== DATA SHOWN

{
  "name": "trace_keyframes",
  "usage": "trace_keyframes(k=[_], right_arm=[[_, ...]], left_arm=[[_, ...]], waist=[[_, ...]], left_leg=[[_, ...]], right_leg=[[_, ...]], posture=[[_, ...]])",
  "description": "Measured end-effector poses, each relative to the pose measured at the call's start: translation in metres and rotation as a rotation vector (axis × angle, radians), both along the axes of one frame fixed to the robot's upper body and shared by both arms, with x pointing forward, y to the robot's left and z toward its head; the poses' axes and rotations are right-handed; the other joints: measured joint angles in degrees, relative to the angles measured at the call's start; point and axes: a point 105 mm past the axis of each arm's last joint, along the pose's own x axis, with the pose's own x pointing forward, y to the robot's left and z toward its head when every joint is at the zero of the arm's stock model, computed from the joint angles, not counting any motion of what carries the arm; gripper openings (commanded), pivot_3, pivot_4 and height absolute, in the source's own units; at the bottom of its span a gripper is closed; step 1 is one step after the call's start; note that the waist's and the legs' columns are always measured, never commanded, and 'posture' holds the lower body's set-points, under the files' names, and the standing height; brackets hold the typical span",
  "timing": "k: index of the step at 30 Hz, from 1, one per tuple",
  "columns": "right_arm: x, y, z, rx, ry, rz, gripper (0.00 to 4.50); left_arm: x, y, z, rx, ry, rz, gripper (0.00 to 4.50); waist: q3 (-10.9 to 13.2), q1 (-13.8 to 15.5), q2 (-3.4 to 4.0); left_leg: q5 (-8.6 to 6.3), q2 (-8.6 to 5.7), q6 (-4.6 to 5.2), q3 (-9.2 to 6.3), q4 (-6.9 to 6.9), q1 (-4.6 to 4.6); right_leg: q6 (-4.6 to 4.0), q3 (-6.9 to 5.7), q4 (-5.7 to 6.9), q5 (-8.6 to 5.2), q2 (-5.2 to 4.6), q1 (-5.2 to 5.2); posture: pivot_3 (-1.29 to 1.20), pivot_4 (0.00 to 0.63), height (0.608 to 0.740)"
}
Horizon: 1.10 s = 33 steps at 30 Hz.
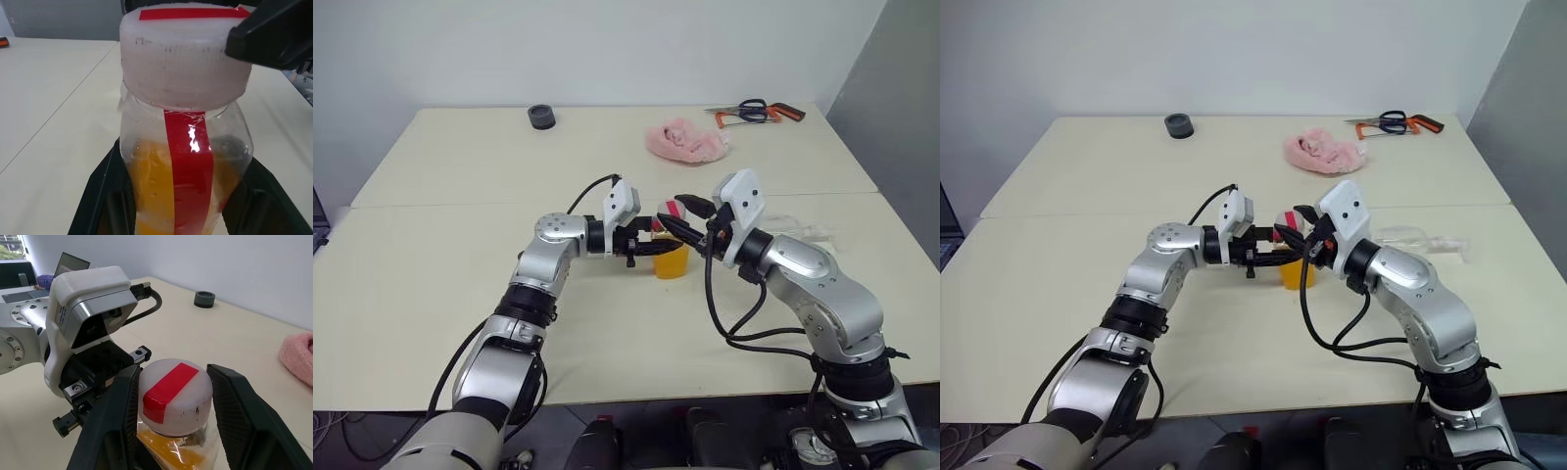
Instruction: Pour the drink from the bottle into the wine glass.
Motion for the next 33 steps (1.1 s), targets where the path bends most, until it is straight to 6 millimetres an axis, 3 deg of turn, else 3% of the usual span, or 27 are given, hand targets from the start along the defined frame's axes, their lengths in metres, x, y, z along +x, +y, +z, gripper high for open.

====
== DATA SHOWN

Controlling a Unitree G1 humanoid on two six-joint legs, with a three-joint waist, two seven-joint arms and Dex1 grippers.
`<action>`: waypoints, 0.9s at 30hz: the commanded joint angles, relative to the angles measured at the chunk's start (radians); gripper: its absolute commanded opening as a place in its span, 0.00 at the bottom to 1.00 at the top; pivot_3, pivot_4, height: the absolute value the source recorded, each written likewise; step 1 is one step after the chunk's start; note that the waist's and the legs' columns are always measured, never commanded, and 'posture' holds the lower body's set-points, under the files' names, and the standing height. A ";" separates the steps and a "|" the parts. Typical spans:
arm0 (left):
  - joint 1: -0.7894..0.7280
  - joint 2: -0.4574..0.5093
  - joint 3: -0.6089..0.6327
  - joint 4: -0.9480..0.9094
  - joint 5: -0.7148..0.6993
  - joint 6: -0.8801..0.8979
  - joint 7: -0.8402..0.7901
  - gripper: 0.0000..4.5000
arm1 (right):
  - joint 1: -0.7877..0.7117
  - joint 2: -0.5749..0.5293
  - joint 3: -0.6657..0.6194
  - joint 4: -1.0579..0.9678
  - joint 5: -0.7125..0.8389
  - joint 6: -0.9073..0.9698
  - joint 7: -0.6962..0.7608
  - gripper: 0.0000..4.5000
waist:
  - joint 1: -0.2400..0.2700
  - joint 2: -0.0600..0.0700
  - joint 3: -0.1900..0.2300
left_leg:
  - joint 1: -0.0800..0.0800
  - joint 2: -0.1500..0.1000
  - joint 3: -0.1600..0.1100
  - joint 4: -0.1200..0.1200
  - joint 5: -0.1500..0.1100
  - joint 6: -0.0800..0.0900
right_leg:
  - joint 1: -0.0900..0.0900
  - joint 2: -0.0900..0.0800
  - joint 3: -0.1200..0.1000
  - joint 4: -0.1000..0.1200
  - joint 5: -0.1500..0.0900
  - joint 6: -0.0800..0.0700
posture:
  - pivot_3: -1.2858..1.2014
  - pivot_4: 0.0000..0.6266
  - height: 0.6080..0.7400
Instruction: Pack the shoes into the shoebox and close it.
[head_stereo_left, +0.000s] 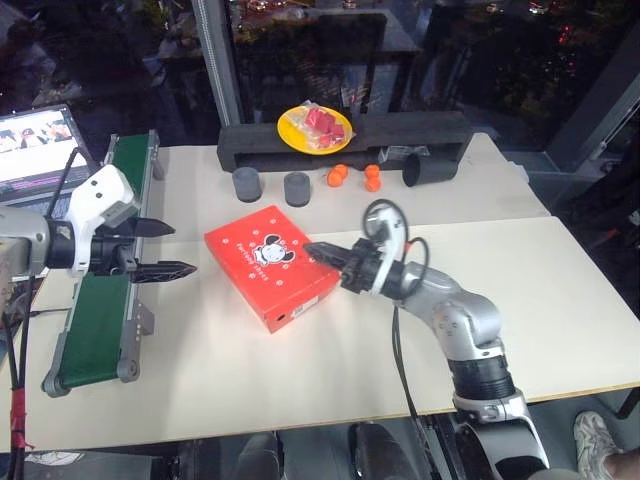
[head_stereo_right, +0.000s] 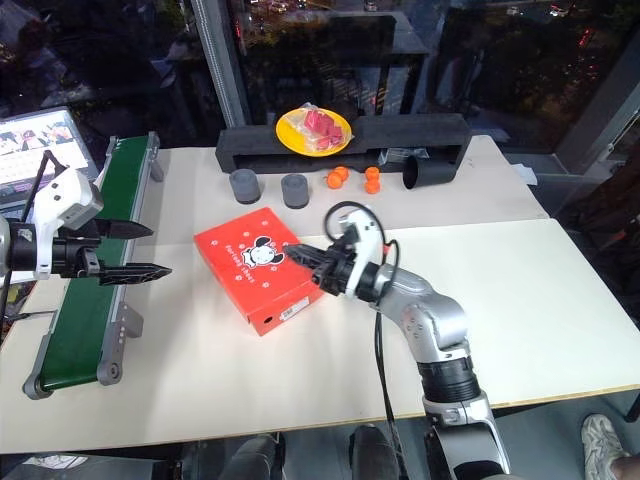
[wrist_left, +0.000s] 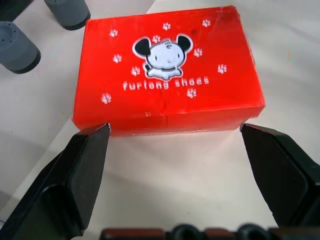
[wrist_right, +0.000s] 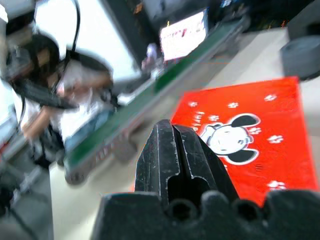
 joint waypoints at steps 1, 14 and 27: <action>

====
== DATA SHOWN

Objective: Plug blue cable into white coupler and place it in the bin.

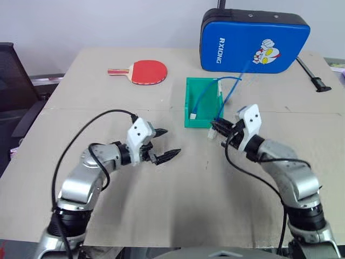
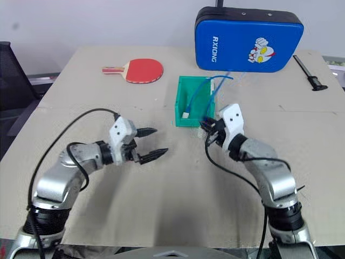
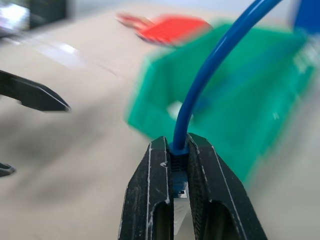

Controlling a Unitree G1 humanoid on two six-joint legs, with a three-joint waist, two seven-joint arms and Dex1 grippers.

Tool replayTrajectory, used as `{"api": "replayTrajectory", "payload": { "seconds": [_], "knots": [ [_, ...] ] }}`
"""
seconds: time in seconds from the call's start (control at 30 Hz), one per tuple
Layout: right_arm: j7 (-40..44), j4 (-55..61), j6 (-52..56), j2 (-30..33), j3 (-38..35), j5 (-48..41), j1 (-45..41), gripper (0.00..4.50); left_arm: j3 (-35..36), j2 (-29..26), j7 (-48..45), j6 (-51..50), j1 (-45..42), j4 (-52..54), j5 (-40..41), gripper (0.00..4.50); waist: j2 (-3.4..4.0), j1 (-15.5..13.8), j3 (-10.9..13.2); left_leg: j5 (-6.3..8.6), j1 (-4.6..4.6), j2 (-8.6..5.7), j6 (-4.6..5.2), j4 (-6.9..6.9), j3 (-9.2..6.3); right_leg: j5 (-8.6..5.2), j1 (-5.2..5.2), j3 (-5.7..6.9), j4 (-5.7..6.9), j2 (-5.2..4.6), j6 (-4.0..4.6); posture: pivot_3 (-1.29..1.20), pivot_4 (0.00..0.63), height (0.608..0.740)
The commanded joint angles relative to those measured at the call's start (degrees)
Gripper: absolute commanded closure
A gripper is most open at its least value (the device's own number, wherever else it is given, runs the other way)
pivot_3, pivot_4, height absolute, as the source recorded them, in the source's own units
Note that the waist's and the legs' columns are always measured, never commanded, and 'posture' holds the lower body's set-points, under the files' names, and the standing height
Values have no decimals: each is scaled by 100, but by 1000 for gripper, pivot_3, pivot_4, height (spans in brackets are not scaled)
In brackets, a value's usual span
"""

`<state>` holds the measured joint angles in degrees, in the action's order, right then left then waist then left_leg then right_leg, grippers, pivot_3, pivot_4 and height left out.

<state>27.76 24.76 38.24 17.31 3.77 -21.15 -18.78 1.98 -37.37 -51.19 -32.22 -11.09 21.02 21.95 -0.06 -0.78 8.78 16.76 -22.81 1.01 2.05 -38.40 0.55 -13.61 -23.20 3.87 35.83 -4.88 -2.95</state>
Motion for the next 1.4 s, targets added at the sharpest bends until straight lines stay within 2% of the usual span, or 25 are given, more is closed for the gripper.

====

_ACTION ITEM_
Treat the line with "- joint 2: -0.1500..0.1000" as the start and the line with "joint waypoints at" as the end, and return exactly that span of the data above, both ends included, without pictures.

_ANSWER TO THE EXERCISE_
  - joint 2: -0.1500..0.1000
  - joint 3: -0.1600..0.1100
  - joint 4: -0.1200..0.1200
  - joint 5: -0.1500..0.1100
  - joint 6: -0.0800..0.0900
right_leg:
  - joint 1: -0.0900..0.0900
  - joint 2: -0.0900..0.0800
  - joint 3: -0.1200..0.1000
  - joint 4: -0.1000..0.1200
  - joint 5: -0.1500..0.0900
  - joint 6: -0.0800..0.0700
posture:
  - pivot_3: -1.2858..1.2014
  - pivot_4: 0.0000..0.6266
  - height: 0.6080..0.7400
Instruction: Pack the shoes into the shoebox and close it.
[head_stereo_left, +0.000s] 
[head_stereo_right, +0.000s] 
[wrist_left, +0.000s] 
[wrist_right, +0.000s] 
 joint waypoints at steps 1, 14 and 27: <action>

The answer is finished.